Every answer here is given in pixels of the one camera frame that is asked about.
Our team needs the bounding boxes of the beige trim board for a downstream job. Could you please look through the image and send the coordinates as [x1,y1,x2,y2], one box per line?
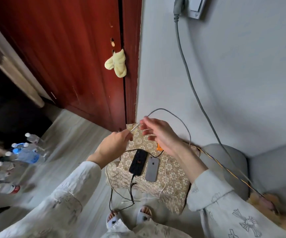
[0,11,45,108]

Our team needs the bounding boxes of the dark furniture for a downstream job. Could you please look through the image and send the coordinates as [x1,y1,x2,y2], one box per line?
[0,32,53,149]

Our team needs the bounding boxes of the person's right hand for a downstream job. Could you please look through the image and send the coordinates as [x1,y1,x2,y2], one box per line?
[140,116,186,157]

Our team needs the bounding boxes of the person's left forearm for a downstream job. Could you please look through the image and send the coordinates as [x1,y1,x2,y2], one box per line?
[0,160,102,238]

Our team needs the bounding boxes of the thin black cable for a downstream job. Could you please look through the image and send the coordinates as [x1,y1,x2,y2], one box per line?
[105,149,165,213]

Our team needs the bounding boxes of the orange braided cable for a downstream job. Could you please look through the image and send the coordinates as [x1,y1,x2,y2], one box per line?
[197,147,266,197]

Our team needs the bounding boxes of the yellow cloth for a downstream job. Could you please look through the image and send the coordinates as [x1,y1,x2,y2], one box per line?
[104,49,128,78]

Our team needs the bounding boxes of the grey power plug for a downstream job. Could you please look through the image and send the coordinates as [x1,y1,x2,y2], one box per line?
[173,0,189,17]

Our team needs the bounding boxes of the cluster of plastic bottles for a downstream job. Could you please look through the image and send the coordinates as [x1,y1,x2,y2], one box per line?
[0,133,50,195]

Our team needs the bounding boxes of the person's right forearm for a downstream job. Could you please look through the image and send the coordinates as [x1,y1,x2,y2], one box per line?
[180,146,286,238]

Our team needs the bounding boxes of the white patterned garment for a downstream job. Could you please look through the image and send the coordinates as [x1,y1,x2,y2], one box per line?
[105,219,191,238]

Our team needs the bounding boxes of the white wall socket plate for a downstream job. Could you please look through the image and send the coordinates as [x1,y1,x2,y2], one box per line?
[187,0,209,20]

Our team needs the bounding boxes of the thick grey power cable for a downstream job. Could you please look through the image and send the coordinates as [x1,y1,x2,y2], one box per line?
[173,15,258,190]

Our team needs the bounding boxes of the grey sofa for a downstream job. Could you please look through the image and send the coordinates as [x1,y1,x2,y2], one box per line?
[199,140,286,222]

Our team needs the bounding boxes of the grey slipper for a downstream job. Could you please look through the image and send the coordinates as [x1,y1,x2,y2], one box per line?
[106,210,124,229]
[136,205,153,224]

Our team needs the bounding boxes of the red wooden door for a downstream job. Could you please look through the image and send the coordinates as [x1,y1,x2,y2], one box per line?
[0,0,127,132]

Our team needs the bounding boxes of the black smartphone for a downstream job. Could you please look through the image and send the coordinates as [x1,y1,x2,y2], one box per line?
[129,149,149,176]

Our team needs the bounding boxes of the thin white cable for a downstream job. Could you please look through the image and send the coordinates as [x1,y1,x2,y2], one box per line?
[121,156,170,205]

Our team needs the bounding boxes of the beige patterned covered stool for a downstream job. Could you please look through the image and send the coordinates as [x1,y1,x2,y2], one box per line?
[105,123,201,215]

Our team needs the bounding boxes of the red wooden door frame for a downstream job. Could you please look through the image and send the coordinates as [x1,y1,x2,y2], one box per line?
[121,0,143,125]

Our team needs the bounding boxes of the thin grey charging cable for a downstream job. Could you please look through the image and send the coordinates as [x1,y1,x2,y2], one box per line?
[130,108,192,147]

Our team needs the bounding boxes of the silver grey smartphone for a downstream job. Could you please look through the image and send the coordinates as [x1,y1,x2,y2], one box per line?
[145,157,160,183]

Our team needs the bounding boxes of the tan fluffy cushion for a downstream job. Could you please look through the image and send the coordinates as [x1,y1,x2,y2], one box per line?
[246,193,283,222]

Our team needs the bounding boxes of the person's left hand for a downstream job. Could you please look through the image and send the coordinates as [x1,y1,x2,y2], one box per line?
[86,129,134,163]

* * *

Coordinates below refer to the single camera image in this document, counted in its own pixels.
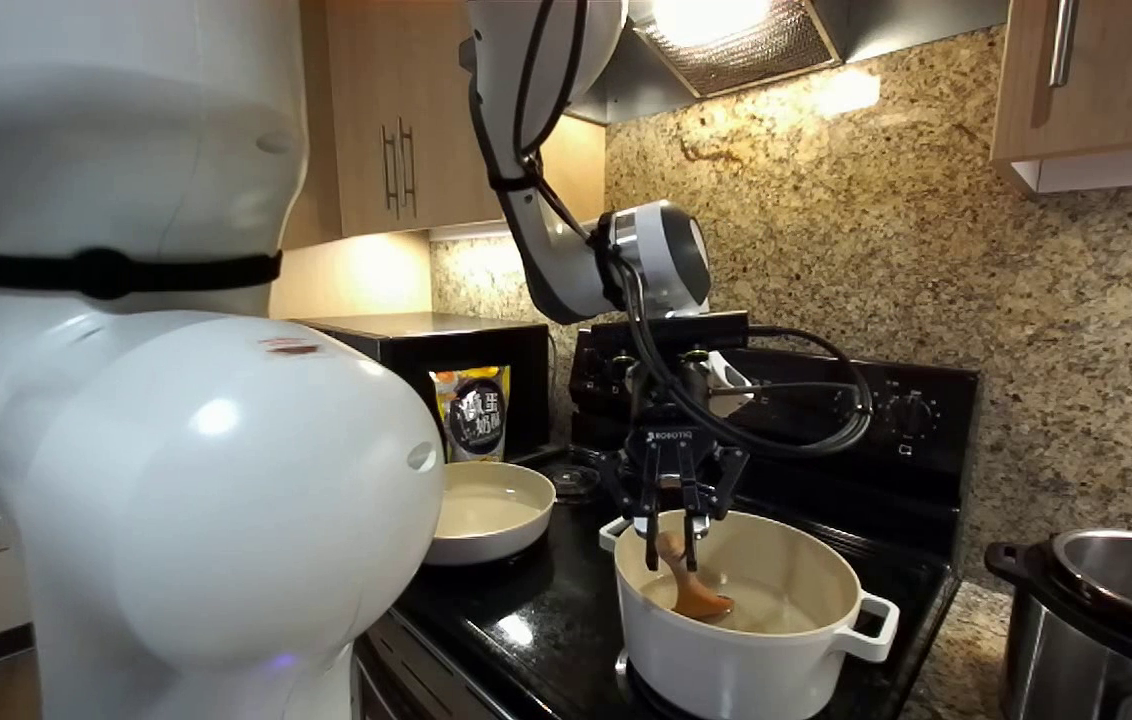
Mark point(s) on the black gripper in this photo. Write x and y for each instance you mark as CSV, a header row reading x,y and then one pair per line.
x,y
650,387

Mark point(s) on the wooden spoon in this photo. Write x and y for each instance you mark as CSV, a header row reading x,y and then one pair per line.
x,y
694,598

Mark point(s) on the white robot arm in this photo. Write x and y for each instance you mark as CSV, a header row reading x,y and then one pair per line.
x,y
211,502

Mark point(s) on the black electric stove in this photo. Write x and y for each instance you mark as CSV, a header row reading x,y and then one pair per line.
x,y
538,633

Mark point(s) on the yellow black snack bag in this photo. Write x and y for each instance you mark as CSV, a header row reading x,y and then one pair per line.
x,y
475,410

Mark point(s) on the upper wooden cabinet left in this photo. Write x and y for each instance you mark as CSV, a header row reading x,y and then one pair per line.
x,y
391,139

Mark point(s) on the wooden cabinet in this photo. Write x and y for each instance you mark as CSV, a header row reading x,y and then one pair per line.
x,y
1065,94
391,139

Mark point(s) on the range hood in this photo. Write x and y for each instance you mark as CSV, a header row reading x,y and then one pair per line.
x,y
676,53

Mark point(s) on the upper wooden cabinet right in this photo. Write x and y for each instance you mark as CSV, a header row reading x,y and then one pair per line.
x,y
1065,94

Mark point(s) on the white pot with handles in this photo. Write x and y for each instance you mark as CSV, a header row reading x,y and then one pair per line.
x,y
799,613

---

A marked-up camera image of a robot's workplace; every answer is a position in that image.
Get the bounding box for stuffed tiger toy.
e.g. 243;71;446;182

[TASK TO CARRY OUT]
Search the material for the string "camera" and return each line that has it.

[WRITTEN SOLUTION]
Every answer here is given in pixels of the one camera frame that is asked about.
Coordinates below refer to the single camera image in this document, counted in its own pixels.
A marked-up camera image of a robot's workplace; every answer is a position in that image.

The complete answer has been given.